Mississippi State Head Coach Mike Leach Dies Monday Night

Mississippi State head coach Mike Leach has died at the age of 61 after being taken to University of Mississippi Medical Center in Jackson on Sunday.

By Matt Stevens - IlliniGuys Football Writer/Analyst

December 13, 2022

(Cover photo courtesy James Snook/USA Today Sports)

Mississippi State head football coach Mike Leach has died at the age of 61.

Sources close to the situation confirmed Sunday evening to IlliniGuys.com that Leach was hospitalized with what was categorized as a medical issue related to his heart.

The Bulldogs head coach, who was a college football coach for 35 years including stints as head coach at MSU, Washington State and Texas Tech, was pronounced dead at the University of Mississippi Medical Center in Jackson, Mississippi after being airlifted to the hospital following what MSU spokespeople were calling “a personal health issue at his home”.

A source close to the MSU athletics department confirmed to IlliniGuys.com what was reported earlier by ESPN.com’s Chris Low that Leach had been struggling with pneumonia during the 2022 season.

Mississippi State president Mark Keenum and interim athletic director Bracky Brett, who has been the MSU compliance director of the athletics department since 2002 before assuming this temporary post when John Cohen left for Auburn, elected to name 36-year-old defensive coordinator Zach Arnett in charge of the MSU football program until Leach is healthy enough to return to work.

Mississippi State (8-4) is scheduled to play in its 13th consecutive bowl game in Tampa, Fla. when they face Illinois (8-4) on Jan. 2 in the ReliaQuest Bowl at 11 a.m.
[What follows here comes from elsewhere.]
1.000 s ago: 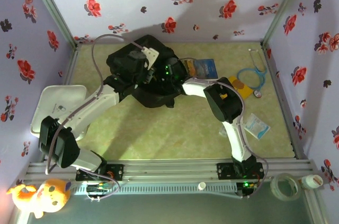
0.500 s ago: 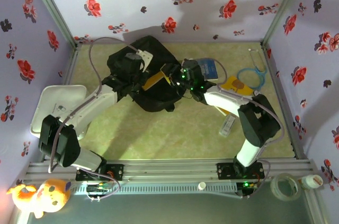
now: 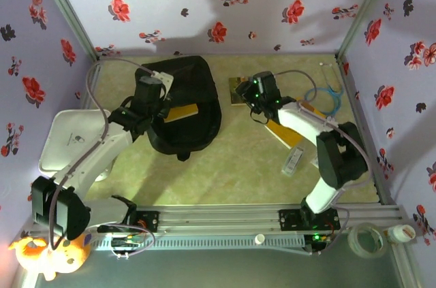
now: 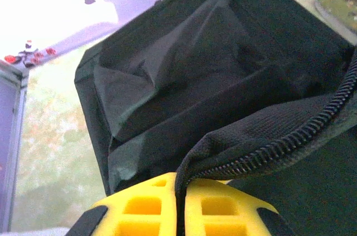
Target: Pack the student bag
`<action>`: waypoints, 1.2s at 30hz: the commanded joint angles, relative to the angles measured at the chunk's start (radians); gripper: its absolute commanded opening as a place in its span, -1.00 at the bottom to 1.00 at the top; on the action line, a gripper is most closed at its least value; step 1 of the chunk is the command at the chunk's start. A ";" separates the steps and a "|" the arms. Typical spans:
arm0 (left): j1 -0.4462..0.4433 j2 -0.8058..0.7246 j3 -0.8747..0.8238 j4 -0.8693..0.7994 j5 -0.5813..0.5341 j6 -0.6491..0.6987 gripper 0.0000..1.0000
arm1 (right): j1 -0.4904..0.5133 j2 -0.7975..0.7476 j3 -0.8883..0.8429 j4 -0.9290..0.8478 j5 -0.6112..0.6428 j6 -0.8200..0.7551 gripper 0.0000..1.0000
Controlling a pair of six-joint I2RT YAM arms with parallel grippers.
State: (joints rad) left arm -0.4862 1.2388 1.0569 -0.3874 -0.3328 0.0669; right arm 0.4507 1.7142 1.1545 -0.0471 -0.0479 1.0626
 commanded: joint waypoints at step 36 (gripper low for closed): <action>0.072 0.041 0.143 -0.022 0.289 -0.402 0.99 | 0.020 0.297 0.112 -0.268 -0.167 -0.230 0.22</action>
State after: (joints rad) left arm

CST on ESPN2.

Leach did not attend the first official ReliQuest Bowl media conference in Tampa, Fla. earlier this past week but he was present at the team’s practice session on Saturday afternoon before suffering the serious health issue the following day.

Leach was 158-107 in 21 seasons as a college football head coach where his resume included highlights such as 10 consecutive winning seasons at Texas Tech where owned a program-record five bowl wins, four consecutive winning seasons at Washington State, a two-time Pac 12 Conference Coach of the Year selection, was the first WSU coach to ever win 11 games in a season and went 19-17 in his three season at MSU but has increased the season win total from four to seven to eight in 2022.

Leach won the last game he ever coached - a 24-22 victory at Ole Miss on Thanksgiving night in the annual Egg Bowl rivalry between the two Southeastern Conference schools in Mississippi.

Leach was seen in the profession as a unique figure who was outspoken and freely spoken on several off-the-field topics from weddings, pirates, halloween candy and the possible existence of ‘Bigfoot’ and/or aliens. Over the last several years, Leach would spend his offseason time in Key West, Fla. studying topics such as pirates, the Native American leader Geronimo, American pioneer Daniel Boone, grizzly bears, chimpanzees, whales, and American artist/painter Jackson Pollock. Leach's affinity for pirates came to bear in a cameo he made on the NBC TV series ‘Friday Night Lights’ where in the show's fourth season, Leach portrays person at a gas station who implores a despondent coach Eric Taylor, played by actor Kyle Chandler, to "swing your sword" and "find your inner pirate”. In the 2019 spring semester of 2019, Leach co-taught a five-week seminar at Washington State University titled ‘Insurgent Warfare and Football Strategies’ alongside Washington politician Michael Baumgartner.

“You guys (in the media) should buckle up. Press conferences with Mike Leach will be at another level and I’m sure we’ll feed off each other quite a bit,” Illinois head coach Bret Bielema said on Dec. 4 after the announcement of the 2023 ReliaQuest Bowl invitation. “He’s a very good friend who I met a long time ago back when he just took the job at Texas Tech. He and I met through some common friends and he was obviously with Bobby Stoops and got to know him through the fashion. I’ve been with him throughout several occasions in our careers professionally and also some personal time with him at some Nike trips and whatnot.”

When asked by ESPN reporter Jeremy Schaap how he wanted to be remembered in his obituary, Leach responded in his classic deadpan style of answers.

“Well that's their problem. They’re the ones writing the obituary,” Leach said for the 2019 segment on ESPN’s ‘E:60’ show. “I mean, what do I care? I'm dead.”